The stem of the endoprosthesis can be fixed without cement (using the press-fit method, i.e. firm impaction) and with cement (the components are fixed to bone with bone cement). The choice of fixation type depends on a number of factors, such as the quality of the bone, the patient's age, the concurrent conditions, the anticipated activity after the operation and many others, and is made in each case individually.
Ankle joint prosthesis system does not have such a broad constructive diversity as, for example, artificial knee or hip joints. Due to the extremely complex "design" of the ankle joint its partial and multifarious prosthetics are impossible. In Germany, the only option available is total prosthetics.
Accordingly, all applicable systems are based on a single design decision: upper and lower protection for intra-articular surfaces and a "cushion" in-between serving for their soft interaction. Hence their general name: total ankle joint endoprosthesis.
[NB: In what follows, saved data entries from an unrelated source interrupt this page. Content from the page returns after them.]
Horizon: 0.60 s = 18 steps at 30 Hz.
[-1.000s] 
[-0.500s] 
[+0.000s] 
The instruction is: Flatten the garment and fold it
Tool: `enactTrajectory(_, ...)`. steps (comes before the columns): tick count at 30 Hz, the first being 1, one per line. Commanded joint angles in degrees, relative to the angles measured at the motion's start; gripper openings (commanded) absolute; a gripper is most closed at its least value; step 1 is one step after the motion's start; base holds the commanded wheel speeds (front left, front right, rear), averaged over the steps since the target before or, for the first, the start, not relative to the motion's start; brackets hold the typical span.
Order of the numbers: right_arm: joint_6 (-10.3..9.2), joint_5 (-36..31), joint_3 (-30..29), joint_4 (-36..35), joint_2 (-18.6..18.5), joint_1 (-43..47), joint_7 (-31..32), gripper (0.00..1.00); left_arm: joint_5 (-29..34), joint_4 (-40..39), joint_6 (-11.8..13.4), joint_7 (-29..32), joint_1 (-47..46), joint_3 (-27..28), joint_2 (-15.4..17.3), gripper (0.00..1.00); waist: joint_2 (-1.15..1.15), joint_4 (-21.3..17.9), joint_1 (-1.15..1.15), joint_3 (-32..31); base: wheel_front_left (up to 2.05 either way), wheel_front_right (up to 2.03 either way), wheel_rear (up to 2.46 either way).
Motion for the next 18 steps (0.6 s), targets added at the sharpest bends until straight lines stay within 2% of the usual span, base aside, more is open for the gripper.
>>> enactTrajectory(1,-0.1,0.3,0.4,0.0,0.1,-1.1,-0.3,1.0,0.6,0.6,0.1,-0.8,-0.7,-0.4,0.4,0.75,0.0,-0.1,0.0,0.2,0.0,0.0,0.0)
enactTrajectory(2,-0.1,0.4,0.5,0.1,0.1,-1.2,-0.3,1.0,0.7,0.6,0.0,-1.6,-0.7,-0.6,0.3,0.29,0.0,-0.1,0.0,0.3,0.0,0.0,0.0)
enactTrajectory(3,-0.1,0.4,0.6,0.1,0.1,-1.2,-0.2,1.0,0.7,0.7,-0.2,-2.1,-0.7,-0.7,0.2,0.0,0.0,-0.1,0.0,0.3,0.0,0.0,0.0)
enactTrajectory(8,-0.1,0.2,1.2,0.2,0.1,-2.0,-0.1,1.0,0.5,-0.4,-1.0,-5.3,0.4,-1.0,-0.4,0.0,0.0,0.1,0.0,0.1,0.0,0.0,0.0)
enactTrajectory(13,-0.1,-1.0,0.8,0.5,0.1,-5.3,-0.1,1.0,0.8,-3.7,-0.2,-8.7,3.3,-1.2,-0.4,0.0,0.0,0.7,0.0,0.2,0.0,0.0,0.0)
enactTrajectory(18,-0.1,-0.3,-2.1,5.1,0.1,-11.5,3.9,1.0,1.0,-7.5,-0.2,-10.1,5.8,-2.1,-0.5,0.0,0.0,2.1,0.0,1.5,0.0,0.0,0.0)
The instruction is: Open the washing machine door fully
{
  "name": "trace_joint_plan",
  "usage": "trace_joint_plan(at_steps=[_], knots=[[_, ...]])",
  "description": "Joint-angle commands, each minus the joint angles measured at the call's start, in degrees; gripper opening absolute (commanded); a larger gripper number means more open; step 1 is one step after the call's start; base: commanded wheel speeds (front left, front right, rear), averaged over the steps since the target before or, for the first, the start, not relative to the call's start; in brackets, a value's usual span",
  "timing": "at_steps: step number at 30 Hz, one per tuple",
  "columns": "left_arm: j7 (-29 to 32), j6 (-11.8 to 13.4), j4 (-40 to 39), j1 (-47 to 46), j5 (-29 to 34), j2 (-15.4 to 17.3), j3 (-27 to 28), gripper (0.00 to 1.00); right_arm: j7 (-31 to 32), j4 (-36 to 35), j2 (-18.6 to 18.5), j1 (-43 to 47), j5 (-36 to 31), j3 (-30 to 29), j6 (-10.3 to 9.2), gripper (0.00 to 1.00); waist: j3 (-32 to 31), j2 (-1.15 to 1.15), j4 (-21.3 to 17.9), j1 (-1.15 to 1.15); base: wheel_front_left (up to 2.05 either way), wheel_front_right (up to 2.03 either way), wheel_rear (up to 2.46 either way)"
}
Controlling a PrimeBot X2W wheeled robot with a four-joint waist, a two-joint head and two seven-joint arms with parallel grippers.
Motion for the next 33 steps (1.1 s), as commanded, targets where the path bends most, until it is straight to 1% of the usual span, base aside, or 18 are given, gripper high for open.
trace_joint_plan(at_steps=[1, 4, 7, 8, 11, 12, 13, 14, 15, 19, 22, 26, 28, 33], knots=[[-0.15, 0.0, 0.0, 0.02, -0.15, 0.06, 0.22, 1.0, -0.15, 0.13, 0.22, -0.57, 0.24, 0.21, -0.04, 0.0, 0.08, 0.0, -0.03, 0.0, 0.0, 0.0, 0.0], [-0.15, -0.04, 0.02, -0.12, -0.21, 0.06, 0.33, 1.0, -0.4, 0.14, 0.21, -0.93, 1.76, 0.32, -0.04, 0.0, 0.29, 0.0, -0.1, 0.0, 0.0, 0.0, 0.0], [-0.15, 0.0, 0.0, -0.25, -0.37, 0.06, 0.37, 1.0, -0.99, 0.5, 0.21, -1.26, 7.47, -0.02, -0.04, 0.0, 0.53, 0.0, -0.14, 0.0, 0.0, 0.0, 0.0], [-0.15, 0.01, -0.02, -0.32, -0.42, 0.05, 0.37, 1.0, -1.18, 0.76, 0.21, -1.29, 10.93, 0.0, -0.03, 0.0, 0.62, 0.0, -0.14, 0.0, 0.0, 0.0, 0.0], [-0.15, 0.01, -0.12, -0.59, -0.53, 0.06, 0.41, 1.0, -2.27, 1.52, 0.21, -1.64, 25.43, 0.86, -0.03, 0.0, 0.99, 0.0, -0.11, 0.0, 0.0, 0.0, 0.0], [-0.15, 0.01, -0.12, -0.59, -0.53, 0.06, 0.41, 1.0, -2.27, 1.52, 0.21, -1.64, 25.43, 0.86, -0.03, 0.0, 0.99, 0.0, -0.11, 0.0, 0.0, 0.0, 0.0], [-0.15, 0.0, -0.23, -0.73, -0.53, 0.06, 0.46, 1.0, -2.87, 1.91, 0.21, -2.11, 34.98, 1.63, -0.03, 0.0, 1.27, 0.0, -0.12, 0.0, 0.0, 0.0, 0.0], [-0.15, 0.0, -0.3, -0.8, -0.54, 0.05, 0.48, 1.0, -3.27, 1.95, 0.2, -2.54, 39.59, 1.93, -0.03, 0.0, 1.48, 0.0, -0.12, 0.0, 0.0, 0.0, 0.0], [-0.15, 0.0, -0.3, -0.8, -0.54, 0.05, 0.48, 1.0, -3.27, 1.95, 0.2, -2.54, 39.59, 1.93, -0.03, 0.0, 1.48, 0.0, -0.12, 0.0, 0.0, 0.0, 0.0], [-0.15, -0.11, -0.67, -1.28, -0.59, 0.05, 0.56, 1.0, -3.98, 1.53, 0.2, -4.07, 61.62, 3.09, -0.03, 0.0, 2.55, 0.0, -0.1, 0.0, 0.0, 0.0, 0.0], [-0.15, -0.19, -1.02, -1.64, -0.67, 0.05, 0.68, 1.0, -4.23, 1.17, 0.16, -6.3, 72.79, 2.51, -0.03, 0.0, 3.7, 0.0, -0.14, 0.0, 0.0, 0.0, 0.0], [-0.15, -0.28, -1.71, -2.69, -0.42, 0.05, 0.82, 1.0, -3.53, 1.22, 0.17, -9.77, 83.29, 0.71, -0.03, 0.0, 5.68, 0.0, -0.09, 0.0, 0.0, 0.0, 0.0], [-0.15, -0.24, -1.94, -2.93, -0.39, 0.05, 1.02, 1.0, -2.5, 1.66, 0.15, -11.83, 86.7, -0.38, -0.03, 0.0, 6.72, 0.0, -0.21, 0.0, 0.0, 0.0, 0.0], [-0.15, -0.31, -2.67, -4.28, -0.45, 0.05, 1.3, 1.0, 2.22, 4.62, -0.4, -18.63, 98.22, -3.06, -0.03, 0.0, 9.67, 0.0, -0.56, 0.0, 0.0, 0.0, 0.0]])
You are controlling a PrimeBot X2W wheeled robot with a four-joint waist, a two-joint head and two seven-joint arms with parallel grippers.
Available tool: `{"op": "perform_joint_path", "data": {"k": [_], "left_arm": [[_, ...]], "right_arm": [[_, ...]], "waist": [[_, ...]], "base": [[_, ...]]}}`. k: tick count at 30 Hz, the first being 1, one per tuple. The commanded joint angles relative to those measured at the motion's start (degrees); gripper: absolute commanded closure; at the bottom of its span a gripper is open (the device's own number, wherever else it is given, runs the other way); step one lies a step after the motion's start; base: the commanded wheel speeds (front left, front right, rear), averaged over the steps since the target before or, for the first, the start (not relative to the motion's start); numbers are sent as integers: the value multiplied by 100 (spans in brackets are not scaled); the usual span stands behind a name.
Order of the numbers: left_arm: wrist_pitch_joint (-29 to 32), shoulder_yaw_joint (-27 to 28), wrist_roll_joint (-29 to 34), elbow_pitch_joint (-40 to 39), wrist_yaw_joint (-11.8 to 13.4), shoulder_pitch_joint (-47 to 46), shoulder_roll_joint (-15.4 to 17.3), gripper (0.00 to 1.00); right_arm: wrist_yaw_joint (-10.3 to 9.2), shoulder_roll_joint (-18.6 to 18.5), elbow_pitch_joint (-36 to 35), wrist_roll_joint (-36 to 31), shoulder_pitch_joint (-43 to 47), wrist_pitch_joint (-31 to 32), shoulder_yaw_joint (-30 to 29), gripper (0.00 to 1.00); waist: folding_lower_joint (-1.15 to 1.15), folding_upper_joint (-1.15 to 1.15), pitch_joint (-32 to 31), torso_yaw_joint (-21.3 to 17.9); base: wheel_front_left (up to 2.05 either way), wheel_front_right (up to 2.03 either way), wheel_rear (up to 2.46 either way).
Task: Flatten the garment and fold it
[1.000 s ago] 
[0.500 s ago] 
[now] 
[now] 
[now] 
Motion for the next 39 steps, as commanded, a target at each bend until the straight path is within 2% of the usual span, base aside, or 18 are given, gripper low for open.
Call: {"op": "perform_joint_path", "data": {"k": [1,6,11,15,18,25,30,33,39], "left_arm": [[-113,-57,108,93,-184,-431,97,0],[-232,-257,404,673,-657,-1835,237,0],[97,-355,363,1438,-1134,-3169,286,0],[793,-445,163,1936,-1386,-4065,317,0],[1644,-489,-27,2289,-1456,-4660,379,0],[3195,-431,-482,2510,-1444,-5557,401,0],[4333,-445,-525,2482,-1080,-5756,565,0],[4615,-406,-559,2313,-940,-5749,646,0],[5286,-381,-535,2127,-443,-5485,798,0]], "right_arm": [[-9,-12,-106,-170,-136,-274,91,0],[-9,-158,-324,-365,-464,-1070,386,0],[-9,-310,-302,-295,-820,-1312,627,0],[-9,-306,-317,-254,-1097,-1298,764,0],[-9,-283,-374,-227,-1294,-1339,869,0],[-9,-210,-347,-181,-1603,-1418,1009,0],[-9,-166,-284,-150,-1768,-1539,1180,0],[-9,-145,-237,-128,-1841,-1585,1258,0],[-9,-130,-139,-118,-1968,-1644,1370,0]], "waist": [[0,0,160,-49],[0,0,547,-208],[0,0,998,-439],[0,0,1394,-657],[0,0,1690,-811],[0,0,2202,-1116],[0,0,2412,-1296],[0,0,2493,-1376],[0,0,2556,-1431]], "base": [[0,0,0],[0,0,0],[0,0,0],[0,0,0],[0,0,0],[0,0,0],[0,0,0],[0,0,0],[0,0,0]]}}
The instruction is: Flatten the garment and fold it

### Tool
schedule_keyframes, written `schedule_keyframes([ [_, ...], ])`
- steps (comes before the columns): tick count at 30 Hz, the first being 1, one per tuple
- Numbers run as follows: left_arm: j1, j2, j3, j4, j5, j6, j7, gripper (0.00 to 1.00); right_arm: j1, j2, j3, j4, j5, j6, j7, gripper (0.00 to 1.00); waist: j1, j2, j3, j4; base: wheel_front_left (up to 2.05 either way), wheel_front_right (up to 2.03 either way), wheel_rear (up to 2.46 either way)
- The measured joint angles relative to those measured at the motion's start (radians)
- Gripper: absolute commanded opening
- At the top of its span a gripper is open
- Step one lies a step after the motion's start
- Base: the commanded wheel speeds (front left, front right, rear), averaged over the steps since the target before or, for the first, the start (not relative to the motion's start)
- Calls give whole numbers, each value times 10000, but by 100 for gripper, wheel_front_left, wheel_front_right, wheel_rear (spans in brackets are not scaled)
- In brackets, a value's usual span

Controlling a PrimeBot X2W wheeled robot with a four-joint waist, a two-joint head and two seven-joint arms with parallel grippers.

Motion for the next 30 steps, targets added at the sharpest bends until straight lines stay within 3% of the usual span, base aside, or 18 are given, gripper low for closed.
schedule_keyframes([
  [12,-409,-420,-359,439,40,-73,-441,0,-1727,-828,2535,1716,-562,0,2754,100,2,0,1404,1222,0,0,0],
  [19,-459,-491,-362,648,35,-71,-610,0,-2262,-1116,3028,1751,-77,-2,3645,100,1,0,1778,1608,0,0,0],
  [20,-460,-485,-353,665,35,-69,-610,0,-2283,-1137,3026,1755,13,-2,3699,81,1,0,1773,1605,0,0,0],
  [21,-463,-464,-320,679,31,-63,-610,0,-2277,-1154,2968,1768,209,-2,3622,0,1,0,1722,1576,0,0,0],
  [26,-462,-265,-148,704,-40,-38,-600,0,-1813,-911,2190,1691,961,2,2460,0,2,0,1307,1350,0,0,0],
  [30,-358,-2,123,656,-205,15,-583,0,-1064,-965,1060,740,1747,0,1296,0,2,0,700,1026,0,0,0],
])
All models of artificial ankle joints consist of three main parts:
- A round metal plate that closes the top bulging contact surface of the foot hucklebone;
- A metal plate closing the bottom contact surface of tibia;
- A movable polyethylene core in-between.
While it is a total prosthesis, the method used is generally sparing, conserving a lot of bone tissue. There is no need to use long pins to stabilize the prosthetic parts. The protective plate on the hucklebone is secured with small pins. The basic fastening principle is a firm, anatomically calibrated clasping of the bone surface by a plate and special properties of the adjacent surface ensuring that it is covered by the bone tissue. Same principle is used on the top plate. The only fastener is the central pin (which is also short). Plus the effect of surface intergrowth.
The polyethylene core is not fixed. It glides freely between the plates, thus facilitating their mutual functional mobility relative to each other. However, the plastic part cannot slip from the clamp, and it is hampered by the stabilizer on the edge of the top plate. Thus, the solid parts of the prosthesis have an everlasting (in principle) liner: its surface properties are very close to the properties of a healthy joint cartilage.
The precise fitting of polyethylene and metal surfaces provides a reliable guarantee against the material attrition, improves the durability of the artificial joint. In addition, the polyethylene core optimizes the load distribution in the prosthetic zone, which also contributes to longevity. And allows the recipient of the prosthetic to walk, run, and even jump without hindrance.